Work instruction> Whenever a line in the data below includes the string "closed", copy it out.

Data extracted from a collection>
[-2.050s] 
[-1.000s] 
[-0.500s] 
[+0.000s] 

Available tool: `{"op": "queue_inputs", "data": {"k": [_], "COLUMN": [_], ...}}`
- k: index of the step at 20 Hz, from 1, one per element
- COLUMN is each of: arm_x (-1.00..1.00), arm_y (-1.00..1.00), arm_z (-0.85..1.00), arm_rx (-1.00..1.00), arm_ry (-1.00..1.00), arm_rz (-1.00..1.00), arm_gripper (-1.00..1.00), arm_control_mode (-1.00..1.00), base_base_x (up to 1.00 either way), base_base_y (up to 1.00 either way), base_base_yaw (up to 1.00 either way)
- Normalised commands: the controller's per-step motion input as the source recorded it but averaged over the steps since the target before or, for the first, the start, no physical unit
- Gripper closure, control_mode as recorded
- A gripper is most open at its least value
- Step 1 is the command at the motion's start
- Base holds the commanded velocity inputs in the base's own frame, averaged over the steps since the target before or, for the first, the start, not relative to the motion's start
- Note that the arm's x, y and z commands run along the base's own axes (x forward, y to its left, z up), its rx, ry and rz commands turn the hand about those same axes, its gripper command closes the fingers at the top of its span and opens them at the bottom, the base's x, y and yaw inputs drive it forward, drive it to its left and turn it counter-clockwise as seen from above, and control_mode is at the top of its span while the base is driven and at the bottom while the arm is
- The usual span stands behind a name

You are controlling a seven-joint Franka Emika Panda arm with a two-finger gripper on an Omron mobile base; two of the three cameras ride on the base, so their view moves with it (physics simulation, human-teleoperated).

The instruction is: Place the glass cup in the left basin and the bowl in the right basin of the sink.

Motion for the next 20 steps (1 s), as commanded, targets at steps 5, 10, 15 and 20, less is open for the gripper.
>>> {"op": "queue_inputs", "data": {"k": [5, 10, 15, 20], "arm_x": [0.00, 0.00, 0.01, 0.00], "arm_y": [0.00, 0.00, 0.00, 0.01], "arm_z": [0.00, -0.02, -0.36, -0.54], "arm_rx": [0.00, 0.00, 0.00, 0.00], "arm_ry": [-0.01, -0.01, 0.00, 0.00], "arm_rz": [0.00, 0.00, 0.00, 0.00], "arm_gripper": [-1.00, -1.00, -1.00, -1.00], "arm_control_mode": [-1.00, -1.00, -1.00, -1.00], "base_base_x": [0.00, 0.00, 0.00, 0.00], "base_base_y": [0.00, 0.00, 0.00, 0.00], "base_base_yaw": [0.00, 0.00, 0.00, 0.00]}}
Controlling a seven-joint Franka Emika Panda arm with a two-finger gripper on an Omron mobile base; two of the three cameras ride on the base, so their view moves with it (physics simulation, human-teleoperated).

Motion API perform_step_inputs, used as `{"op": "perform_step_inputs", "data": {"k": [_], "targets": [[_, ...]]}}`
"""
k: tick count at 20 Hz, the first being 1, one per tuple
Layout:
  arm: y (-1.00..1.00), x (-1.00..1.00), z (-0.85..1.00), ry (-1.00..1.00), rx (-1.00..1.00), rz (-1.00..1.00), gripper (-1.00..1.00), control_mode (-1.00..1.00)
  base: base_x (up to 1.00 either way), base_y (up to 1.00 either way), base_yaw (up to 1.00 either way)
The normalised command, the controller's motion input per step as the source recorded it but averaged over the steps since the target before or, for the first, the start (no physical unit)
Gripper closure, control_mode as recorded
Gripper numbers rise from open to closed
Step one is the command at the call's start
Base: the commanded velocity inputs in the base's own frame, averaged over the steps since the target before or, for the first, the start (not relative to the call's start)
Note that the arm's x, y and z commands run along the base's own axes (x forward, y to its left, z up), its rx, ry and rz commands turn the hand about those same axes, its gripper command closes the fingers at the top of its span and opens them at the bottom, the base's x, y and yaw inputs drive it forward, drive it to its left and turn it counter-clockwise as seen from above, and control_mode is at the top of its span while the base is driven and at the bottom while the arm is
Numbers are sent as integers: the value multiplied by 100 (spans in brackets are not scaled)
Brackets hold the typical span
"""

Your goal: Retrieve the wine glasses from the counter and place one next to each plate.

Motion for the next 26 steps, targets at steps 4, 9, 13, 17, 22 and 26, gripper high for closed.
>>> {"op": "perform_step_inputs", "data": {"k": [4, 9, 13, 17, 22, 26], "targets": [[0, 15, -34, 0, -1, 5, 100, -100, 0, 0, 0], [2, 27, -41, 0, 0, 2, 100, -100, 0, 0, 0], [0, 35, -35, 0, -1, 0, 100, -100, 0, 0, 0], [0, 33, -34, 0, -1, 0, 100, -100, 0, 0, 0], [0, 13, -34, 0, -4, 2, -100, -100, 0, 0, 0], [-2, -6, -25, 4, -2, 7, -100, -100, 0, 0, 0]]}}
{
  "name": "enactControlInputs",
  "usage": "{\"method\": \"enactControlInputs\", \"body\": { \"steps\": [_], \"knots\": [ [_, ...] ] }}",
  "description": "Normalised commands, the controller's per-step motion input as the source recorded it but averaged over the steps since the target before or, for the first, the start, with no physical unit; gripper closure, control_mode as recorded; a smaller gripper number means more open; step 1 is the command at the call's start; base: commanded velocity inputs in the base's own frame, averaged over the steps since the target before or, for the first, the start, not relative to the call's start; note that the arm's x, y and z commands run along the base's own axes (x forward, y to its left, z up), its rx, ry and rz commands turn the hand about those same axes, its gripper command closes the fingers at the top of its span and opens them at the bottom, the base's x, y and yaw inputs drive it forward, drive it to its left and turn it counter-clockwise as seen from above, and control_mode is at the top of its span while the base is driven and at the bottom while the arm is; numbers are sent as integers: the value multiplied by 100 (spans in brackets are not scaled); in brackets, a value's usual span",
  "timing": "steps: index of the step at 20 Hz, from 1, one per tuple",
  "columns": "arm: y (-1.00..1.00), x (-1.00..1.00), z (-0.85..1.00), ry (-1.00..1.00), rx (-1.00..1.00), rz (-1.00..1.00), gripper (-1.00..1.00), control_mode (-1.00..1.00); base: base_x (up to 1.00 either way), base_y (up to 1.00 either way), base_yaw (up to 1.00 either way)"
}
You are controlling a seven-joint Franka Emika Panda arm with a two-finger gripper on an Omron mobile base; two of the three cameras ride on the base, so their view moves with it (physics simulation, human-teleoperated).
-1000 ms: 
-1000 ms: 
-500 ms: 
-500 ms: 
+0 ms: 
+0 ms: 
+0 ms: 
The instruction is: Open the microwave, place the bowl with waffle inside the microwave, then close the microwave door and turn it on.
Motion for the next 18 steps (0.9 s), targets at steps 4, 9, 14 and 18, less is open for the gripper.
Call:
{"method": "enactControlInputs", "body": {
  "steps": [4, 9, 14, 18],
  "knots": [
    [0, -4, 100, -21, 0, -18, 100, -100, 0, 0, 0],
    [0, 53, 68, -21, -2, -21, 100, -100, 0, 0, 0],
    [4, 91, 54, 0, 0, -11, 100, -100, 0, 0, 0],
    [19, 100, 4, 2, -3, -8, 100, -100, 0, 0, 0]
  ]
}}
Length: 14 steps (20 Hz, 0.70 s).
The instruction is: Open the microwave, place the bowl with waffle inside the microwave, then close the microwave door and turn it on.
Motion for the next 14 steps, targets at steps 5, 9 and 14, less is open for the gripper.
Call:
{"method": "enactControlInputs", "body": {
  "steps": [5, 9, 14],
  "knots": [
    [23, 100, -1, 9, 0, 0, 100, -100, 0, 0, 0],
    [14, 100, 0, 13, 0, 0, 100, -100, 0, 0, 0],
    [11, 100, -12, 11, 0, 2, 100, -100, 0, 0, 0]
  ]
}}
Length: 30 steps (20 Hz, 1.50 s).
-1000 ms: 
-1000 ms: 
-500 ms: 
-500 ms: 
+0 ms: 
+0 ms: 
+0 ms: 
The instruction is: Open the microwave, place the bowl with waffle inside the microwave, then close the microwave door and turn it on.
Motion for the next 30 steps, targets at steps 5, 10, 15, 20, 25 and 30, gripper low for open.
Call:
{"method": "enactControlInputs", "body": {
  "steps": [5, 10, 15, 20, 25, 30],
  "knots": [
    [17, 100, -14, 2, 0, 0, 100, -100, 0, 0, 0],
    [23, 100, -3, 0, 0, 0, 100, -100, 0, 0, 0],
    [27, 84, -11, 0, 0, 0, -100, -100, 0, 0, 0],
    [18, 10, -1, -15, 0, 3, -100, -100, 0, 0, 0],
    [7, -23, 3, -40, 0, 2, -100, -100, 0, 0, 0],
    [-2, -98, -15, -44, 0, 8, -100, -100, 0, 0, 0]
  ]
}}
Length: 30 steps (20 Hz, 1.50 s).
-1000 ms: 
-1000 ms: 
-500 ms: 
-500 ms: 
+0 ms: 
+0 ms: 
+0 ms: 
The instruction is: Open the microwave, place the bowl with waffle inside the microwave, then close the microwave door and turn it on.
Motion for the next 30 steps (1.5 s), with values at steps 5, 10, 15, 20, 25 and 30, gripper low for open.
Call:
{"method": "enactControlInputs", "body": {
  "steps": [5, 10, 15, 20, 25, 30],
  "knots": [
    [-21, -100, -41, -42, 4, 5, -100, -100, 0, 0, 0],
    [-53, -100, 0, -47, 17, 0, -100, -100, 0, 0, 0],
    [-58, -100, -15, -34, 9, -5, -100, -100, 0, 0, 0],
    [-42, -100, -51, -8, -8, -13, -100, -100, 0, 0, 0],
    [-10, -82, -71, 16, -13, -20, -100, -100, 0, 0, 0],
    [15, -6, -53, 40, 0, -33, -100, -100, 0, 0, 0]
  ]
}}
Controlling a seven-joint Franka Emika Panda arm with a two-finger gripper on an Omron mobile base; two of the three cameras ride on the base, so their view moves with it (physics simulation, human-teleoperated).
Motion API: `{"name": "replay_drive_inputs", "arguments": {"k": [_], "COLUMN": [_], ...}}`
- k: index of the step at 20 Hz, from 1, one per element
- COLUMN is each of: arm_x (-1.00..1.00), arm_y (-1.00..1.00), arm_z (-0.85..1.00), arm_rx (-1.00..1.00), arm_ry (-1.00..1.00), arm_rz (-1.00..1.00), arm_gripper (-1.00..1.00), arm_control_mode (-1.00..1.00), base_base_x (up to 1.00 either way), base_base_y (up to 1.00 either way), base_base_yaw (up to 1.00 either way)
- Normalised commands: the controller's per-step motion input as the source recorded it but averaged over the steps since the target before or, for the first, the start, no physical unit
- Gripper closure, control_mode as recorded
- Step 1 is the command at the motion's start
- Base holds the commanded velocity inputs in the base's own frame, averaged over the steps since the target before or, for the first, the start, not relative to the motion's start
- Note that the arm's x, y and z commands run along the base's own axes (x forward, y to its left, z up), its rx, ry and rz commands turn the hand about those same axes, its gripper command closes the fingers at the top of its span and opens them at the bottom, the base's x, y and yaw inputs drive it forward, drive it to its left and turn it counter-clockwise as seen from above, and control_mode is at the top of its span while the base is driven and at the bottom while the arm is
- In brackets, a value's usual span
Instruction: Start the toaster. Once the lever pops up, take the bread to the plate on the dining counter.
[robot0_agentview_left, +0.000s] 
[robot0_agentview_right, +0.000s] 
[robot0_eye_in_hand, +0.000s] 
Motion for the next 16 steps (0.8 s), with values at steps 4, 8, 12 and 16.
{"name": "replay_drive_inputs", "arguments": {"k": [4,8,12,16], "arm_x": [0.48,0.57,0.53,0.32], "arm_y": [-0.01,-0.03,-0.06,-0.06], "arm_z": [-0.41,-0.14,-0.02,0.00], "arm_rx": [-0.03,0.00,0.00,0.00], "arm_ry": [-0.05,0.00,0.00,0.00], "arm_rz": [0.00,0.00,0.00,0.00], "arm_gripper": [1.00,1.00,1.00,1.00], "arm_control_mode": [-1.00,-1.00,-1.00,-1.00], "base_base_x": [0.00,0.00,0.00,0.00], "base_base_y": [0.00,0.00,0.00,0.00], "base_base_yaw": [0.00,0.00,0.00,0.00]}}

Response below>
Gripper numbers rise from open to closed
Motion for the next 26 steps, targets at steps 4, 9, 13, 17, 22 and 26, gripper high for closed.

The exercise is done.